= EXERCISE INSTRUCTIONS =
Only the pictures stay out; please return all the entries below exactly as written.

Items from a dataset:
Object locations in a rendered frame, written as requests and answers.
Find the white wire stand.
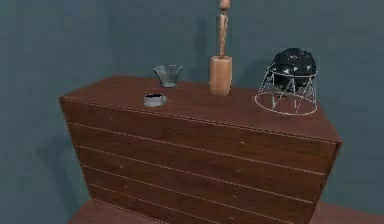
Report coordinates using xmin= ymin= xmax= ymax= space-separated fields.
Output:
xmin=254 ymin=63 xmax=319 ymax=117

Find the black ball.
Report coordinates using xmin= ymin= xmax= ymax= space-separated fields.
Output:
xmin=270 ymin=47 xmax=317 ymax=93

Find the clear glass bowl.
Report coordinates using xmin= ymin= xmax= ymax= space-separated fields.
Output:
xmin=152 ymin=64 xmax=184 ymax=89

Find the tan wooden statue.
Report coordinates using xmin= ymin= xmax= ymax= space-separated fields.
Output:
xmin=209 ymin=0 xmax=233 ymax=97

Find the dark brown chest of drawers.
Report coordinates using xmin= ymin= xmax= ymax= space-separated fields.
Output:
xmin=58 ymin=75 xmax=344 ymax=224

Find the small grey cup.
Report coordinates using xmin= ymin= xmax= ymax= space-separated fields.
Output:
xmin=143 ymin=93 xmax=168 ymax=108

= RESPONSE BELOW =
Object locations in a rendered frame, written as requests and answers.
Find the white wire stand.
Report coordinates using xmin= ymin= xmax= ymax= space-separated fields.
Output:
xmin=254 ymin=63 xmax=319 ymax=117

Find the black ball.
Report coordinates using xmin= ymin= xmax= ymax= space-separated fields.
Output:
xmin=270 ymin=47 xmax=317 ymax=93

Find the clear glass bowl.
Report coordinates using xmin= ymin= xmax= ymax= space-separated fields.
Output:
xmin=152 ymin=64 xmax=184 ymax=89

Find the tan wooden statue.
Report coordinates using xmin= ymin= xmax= ymax= space-separated fields.
Output:
xmin=209 ymin=0 xmax=233 ymax=97

Find the dark brown chest of drawers.
Report coordinates using xmin= ymin= xmax= ymax= space-separated fields.
Output:
xmin=58 ymin=75 xmax=344 ymax=224

Find the small grey cup.
Report coordinates using xmin= ymin= xmax= ymax= space-separated fields.
Output:
xmin=143 ymin=93 xmax=168 ymax=108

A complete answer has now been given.